What is being asked ::
Your output should be exactly the lines from the one containing "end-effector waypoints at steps" through the final line of the records, both included, with every picture left out.

[[ Supplied material open ]]

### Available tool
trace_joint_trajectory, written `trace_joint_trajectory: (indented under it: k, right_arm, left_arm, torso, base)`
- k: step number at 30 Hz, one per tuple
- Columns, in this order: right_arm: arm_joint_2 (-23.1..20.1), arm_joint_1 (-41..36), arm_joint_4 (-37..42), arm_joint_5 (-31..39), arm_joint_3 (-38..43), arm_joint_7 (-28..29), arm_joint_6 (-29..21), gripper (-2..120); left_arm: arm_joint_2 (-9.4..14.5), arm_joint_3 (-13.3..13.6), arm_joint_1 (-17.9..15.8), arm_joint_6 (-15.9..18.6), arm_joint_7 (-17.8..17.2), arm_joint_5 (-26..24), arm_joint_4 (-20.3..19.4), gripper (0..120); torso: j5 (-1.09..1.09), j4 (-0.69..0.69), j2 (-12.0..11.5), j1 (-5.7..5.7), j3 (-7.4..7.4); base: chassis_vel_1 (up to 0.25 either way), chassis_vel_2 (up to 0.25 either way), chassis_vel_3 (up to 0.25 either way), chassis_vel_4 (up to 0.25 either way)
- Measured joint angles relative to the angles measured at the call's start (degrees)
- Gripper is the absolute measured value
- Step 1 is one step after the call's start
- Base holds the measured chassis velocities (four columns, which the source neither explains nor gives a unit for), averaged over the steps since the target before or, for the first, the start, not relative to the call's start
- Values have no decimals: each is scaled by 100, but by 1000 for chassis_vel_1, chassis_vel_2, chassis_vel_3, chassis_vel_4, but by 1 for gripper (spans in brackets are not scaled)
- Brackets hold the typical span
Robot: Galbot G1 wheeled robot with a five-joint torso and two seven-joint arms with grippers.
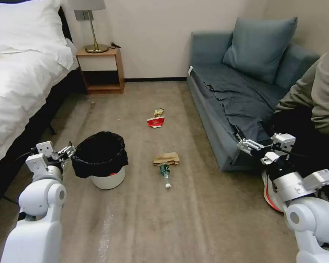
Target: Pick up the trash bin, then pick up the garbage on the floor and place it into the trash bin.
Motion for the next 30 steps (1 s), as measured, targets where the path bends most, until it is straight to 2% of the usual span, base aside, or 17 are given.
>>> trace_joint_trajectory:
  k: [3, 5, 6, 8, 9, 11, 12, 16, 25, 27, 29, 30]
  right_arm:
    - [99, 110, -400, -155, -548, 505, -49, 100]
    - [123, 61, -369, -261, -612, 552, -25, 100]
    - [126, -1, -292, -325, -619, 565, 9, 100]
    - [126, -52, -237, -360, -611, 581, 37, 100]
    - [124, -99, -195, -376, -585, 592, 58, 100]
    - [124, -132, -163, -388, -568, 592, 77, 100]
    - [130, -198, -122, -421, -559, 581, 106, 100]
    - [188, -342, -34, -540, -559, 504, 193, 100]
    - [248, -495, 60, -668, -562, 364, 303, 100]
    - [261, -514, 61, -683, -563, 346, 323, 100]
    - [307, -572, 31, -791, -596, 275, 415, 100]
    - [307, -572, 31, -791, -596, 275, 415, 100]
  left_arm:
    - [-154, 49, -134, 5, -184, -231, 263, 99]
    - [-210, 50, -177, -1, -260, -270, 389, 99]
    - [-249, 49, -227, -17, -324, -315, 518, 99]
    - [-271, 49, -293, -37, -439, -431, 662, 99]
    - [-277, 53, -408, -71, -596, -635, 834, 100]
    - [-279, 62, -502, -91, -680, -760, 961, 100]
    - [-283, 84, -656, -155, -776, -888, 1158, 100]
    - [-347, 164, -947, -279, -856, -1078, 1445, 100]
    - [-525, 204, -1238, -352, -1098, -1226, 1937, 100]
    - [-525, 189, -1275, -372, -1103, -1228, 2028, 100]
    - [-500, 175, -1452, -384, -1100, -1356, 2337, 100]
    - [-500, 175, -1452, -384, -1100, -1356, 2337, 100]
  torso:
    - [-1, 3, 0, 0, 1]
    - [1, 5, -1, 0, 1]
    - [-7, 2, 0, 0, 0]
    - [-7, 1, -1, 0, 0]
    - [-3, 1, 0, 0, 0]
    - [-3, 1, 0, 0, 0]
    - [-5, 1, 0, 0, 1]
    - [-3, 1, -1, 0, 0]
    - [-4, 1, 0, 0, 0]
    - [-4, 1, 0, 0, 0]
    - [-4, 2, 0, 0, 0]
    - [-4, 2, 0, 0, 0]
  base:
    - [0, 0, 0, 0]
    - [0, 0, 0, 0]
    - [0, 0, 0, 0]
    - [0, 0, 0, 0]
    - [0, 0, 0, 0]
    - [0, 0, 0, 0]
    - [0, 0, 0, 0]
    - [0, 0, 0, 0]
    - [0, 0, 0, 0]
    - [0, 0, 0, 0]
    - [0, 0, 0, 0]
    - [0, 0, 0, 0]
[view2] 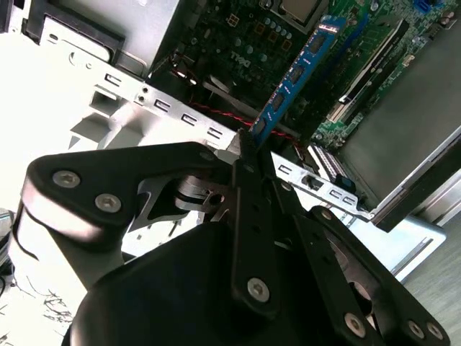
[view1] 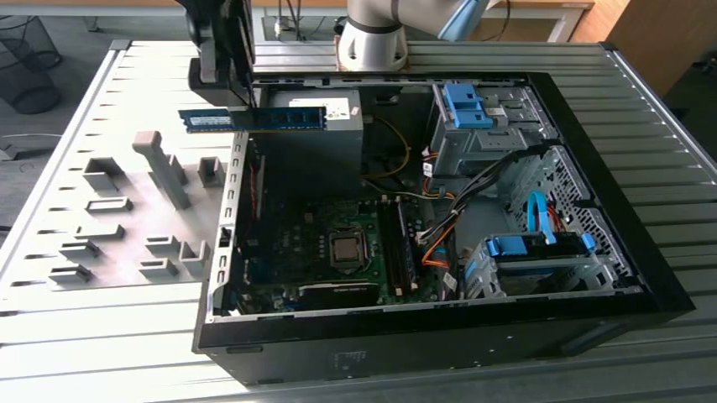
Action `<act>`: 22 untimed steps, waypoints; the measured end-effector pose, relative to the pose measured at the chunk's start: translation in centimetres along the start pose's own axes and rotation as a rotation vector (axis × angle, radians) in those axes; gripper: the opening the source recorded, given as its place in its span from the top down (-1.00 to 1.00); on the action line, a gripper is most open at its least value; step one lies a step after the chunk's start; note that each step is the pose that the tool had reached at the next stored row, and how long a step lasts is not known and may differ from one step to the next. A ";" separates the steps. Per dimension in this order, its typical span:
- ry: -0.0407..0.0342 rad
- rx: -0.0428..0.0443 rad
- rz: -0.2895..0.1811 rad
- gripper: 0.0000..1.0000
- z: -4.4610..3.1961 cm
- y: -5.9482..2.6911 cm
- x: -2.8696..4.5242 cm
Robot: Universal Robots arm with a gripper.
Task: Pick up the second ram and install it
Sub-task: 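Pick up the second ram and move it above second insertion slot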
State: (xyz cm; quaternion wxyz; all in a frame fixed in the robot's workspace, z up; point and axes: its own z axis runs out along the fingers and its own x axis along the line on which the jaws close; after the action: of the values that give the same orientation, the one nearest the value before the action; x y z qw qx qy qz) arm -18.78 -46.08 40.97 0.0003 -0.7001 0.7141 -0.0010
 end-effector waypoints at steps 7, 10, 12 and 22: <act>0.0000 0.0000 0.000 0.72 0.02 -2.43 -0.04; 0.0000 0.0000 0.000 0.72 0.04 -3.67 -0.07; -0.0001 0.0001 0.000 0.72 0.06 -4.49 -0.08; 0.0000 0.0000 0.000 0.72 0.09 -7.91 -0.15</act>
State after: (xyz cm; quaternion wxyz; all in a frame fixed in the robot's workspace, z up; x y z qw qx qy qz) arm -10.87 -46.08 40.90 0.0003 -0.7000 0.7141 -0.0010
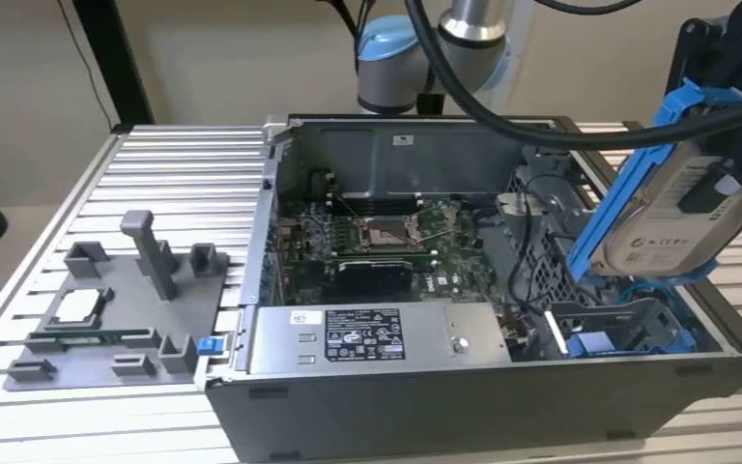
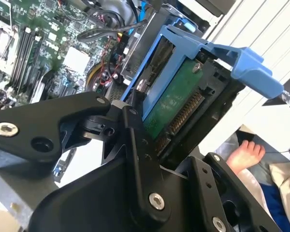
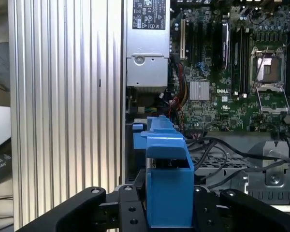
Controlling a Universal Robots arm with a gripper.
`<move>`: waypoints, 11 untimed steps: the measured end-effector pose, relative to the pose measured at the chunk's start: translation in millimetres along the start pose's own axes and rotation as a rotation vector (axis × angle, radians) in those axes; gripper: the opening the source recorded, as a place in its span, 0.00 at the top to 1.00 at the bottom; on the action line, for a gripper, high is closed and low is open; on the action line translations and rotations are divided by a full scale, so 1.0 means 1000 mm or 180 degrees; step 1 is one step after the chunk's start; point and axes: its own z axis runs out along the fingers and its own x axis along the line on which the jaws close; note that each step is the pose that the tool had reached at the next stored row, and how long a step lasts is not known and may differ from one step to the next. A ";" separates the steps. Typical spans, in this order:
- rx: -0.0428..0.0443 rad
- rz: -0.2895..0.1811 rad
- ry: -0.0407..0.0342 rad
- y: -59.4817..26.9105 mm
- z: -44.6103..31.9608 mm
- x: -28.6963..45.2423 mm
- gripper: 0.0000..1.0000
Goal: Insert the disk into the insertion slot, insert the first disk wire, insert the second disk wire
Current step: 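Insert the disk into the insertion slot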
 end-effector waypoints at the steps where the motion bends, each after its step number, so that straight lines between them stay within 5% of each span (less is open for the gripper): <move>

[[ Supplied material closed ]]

Task response ::
 end-effector waypoints at steps 7, 10, 12 and 22: <act>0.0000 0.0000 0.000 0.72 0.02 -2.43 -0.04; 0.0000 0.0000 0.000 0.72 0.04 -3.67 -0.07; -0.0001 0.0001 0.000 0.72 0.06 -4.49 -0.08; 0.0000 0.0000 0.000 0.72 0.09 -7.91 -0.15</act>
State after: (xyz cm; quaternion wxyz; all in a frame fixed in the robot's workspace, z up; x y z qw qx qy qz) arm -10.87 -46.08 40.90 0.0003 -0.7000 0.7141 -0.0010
Controlling a Universal Robots arm with a gripper.
`<move>`: waypoints, 11 untimed steps: the measured end-effector pose, relative to the pose measured at the chunk's start: translation in millimetres along the start pose's own axes and rotation as a rotation vector (axis × angle, radians) in those axes; gripper: the opening the source recorded, as a place in its span, 0.00 at the top to 1.00 at the bottom; on the action line, for a gripper, high is closed and low is open; on the action line translations and rotations are divided by a full scale, so 1.0 means 1000 mm or 180 degrees; step 1 is one step after the chunk's start; point and axes: its own z axis runs out along the fingers and its own x axis along the line on which the jaws close; note that each step is the pose that the tool had reached at the next stored row, and how long a step lasts is not known and may differ from one step to the next. A ";" separates the steps. Typical spans, in this order:
- rx: -0.0428..0.0443 rad
- rz: -0.2895..0.1811 rad
- ry: -0.0407..0.0342 rad
- y: -59.4817..26.9105 mm
- z: -44.6103..31.9608 mm
- x: -28.6963..45.2423 mm
- gripper: 0.0000..1.0000
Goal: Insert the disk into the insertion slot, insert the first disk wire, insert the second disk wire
Current step: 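Insert the disk into the insertion slot
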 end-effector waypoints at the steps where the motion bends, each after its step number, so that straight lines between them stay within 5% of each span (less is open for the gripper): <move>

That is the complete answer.